* _Required work_
Exactly as shown, give the full listing again.

* _Recorded data_
Content starts

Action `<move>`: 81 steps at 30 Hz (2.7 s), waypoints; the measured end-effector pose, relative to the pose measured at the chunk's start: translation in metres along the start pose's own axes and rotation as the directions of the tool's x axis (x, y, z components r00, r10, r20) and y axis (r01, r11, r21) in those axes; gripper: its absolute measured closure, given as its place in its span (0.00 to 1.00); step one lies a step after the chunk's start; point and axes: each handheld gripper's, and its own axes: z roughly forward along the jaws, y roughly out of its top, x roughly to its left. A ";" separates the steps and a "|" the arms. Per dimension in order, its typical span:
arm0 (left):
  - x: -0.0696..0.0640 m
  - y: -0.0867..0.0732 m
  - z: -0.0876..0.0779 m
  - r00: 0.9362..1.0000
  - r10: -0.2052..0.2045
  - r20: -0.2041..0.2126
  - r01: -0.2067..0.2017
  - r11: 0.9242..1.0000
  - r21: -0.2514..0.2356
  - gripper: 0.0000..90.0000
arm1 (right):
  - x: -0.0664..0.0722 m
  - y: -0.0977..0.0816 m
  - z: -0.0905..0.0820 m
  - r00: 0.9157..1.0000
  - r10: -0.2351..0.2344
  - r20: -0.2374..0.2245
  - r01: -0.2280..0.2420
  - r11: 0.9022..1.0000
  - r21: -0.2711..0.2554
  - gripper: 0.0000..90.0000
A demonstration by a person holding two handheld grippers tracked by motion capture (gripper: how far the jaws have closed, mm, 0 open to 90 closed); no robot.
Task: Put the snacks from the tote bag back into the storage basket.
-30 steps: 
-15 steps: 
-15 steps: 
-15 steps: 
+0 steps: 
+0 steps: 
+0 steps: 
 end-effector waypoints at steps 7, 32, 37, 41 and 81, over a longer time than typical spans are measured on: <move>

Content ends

* _Answer_
Action `<move>`: 81 steps at 30 Hz (2.7 s), waypoints; the measured end-effector pose, relative to the pose measured at the chunk's start: translation in metres along the start pose's own axes and rotation as the directions of the tool's x axis (x, y, z components r00, r10, r20) and y axis (r01, r11, r21) in those axes; gripper: its absolute measured closure, given as its place in its span (0.00 to 1.00); step one lies a step after the chunk's start; point and axes: each handheld gripper's, and its own axes: z roughly forward along the jaws, y roughly out of its top, x roughly to its left. A ";" separates the steps and a "|" the arms. Per dimension in order, its typical span:
arm0 (left):
  - x: -0.0696..0.0640 m
  - y: -0.0867..0.0732 m
  - z: -0.0876..0.0779 m
  - r00: 0.9362..1.0000
  - r10: -0.2052..0.2045
  - r20: -0.2041..0.2126
  - r01: -0.2067..0.2017
  - r11: 0.9242..1.0000
  - r21: -0.2514..0.2356
  - gripper: 0.0000..90.0000
arm1 (right):
  - x: -0.0664..0.0722 m
  - y: -0.0977..0.0816 m
  - z: -0.0905..0.0820 m
  - r00: 0.9157..1.0000
  - r10: -0.2351..0.2344
  - r20: -0.2374..0.2245
  - r01: -0.2280..0.2420
  - r11: 0.9022..1.0000
  - r21: -0.2711..0.2554
  - gripper: 0.0000..90.0000
A demonstration by a person holding two handheld grippers tracked by motion capture (gripper: how far the jaws have closed, mm, 0 open to 90 closed); no robot.
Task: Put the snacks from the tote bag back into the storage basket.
-30 steps: 
-15 steps: 
-15 steps: 
-15 steps: 
+0 steps: 
+0 steps: 
+0 steps: 
 end-effector waypoints at steps 7, 32, 37, 41 and 81, over a longer time than typical spans are measured on: <move>

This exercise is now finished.